▶ _Activity_
Copy the lines exactly. Begin at the first line of the data and stop after the line with "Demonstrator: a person".

___ Source data ___

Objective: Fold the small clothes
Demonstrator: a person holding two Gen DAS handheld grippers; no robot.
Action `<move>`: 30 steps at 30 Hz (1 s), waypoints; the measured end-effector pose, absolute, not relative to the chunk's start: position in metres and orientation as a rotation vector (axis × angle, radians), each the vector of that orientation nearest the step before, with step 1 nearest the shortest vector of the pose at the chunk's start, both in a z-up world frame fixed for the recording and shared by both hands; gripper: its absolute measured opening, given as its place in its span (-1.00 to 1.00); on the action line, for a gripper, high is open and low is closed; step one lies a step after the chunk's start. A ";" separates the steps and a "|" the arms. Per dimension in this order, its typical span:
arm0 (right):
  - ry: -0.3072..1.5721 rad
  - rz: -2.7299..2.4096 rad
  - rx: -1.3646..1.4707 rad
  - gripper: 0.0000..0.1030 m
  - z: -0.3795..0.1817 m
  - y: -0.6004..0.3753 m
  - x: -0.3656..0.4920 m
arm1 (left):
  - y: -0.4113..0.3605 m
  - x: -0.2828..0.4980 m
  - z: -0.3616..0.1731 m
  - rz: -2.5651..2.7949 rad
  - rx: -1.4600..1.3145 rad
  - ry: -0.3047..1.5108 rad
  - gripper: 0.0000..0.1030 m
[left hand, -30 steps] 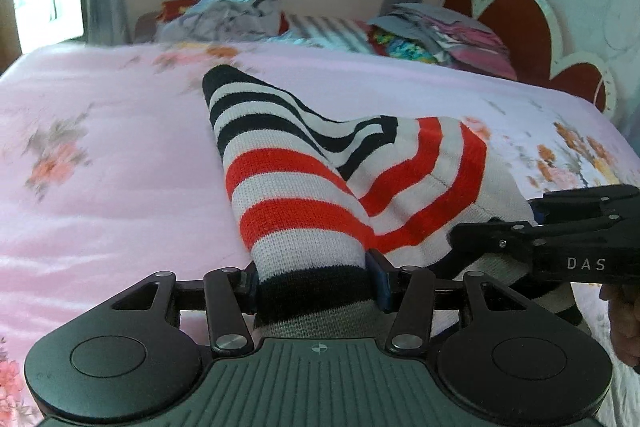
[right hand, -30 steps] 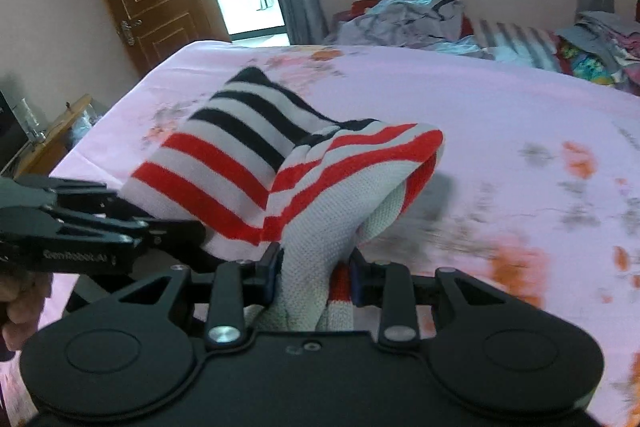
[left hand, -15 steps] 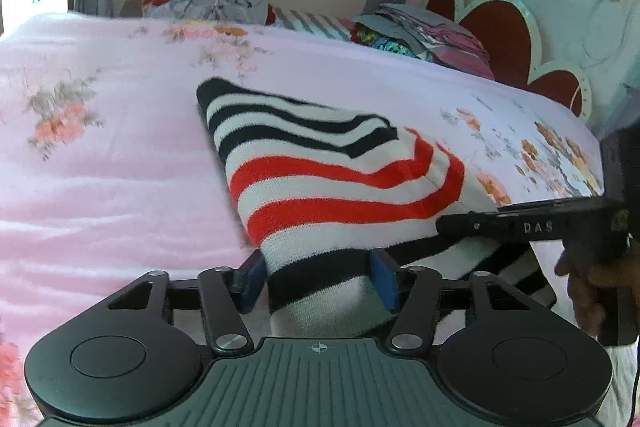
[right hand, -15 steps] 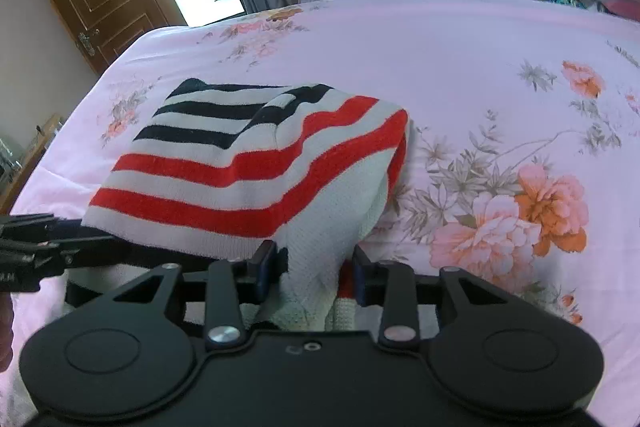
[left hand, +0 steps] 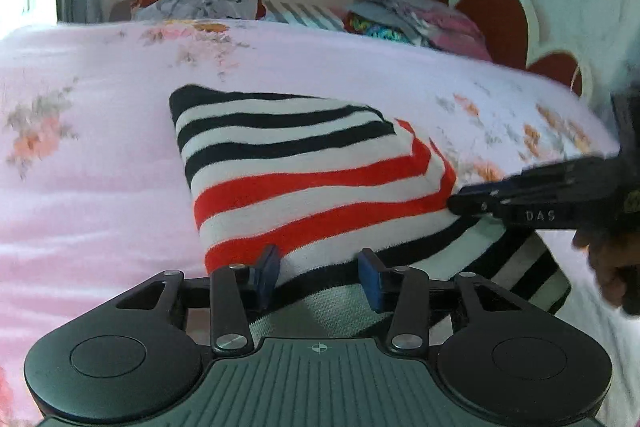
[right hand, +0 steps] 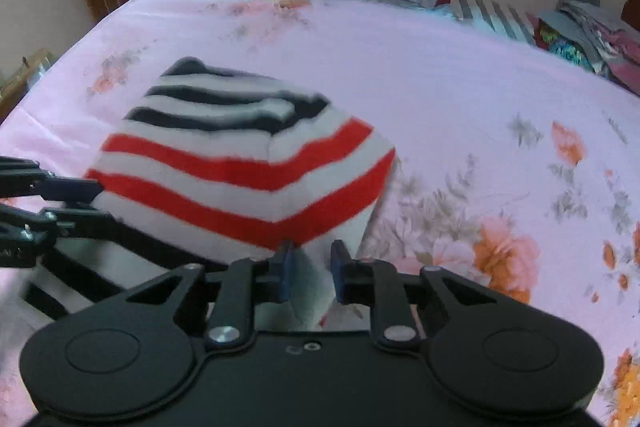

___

▶ _The answer_
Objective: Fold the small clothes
Demonstrator: a person holding two Gen DAS handheld grippers; no robot.

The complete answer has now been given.